• WORK TO BE COMPLETED:
An exact reproduction of the listing is wanted, with the pictures dropped.

**********

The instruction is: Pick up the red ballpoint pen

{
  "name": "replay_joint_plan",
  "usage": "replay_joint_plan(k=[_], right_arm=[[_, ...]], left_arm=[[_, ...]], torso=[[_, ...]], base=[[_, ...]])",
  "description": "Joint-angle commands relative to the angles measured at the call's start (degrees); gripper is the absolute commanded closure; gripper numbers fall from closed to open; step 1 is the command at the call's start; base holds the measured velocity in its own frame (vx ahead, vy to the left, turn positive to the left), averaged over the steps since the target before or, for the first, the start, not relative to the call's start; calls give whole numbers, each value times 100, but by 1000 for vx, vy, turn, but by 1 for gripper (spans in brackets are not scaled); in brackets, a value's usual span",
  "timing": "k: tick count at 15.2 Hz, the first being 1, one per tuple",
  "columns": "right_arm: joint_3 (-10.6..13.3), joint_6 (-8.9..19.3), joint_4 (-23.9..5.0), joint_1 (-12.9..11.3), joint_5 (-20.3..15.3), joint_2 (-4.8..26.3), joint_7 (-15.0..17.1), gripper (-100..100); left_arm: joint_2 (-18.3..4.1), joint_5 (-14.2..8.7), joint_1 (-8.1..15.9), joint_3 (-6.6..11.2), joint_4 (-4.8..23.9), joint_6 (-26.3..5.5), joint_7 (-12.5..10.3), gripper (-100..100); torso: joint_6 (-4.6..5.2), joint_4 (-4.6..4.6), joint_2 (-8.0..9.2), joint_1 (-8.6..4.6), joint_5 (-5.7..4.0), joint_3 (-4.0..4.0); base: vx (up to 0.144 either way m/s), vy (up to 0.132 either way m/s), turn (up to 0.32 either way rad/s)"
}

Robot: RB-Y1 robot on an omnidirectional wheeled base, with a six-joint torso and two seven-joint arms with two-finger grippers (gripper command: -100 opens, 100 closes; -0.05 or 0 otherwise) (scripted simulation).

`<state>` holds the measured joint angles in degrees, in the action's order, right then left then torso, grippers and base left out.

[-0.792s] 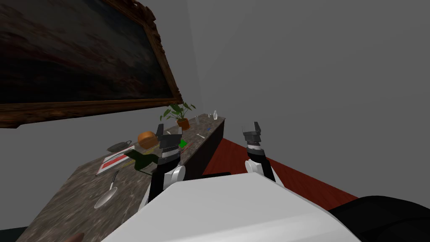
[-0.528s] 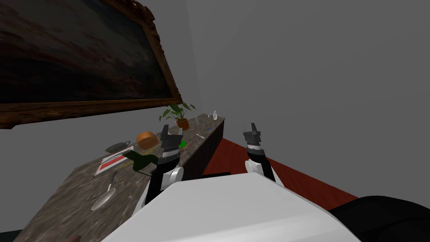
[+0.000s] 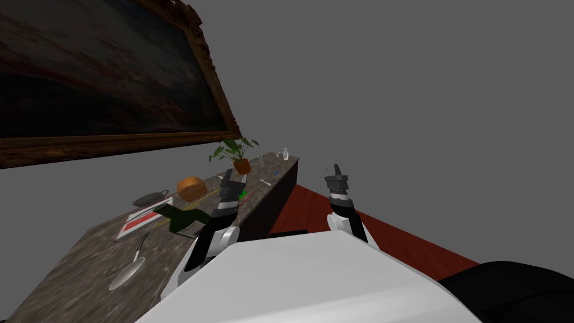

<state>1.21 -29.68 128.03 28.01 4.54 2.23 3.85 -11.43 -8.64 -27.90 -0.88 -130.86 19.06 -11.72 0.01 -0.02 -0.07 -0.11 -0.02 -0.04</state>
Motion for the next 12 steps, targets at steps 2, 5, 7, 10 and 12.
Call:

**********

• ANSWER SECTION:
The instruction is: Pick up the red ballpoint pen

{
  "name": "replay_joint_plan",
  "usage": "replay_joint_plan(k=[_], right_arm=[[_, ...]], left_arm=[[_, ...]], torso=[[_, ...]], base=[[_, ...]])",
  "description": "Joint-angle commands relative to the angles measured at the call's start (degrees); gripper is the absolute commanded closure; gripper numbers fall from closed to open; step 1 is the command at the call's start; base holds the measured velocity in its own frame (vx ahead, vy to the left, turn positive to the left), averaged over the steps since the target before or, for the first, the start, not relative to the call's start; calls give whole numbers, each value times 100, but by 1000 for vx, vy, turn, but by 1 for gripper (spans in brackets are not scaled); in brackets, a value's usual span",
  "timing": "k: tick count at 15.2 Hz, the first being 1, one per tuple",
  "columns": "right_arm: joint_3 (-10.6..13.3), joint_6 (-8.9..19.3), joint_4 (-23.9..5.0), joint_1 (-12.9..11.3), joint_5 (-20.3..15.3), joint_2 (-4.8..26.3), joint_7 (-15.0..17.1), gripper (-100..100); left_arm: joint_2 (-18.3..4.1), joint_5 (-14.2..8.7), joint_1 (-8.1..15.9), joint_3 (-6.6..11.2), joint_4 (-4.8..23.9), joint_6 (-26.3..5.5), joint_7 (-12.5..10.3), gripper (-100..100); torso: joint_6 (-4.6..5.2), joint_4 (-4.6..4.6), joint_2 (-8.0..9.2), joint_1 (-8.6..4.6), joint_5 (-5.7..4.0), joint_3 (-4.0..4.0); base: vx (up to 0.144 either way m/s), vy (up to 0.132 either way m/s), turn (up to 0.32 either way rad/s)"
}

Robot: RB-Y1 robot on an omnidirectional wheeled base, with a six-joint torso and two seven-joint arms with two-finger grippers (gripper command: -100 opens, 100 closes; -0.05 or 0 otherwise) (scripted simulation).

`<state>` holds the measured joint angles in degrees, in the action's order, right then left then torso, grippers and base left out.

[-0.792s] 
[-0.528s] 
[+0.000s] 

<state>1.21 -29.68 128.03 28.01 4.54 2.23 3.85 -11.43 -8.64 -27.90 -0.88 -130.86 19.06 -11.72 0.01 -0.02 -0.07 -0.11 -0.02 -0.04</state>
Motion for the next 12 steps, targets at steps 2, 5, 7, 10 and 12.
Call:

The response to the exercise has been completed.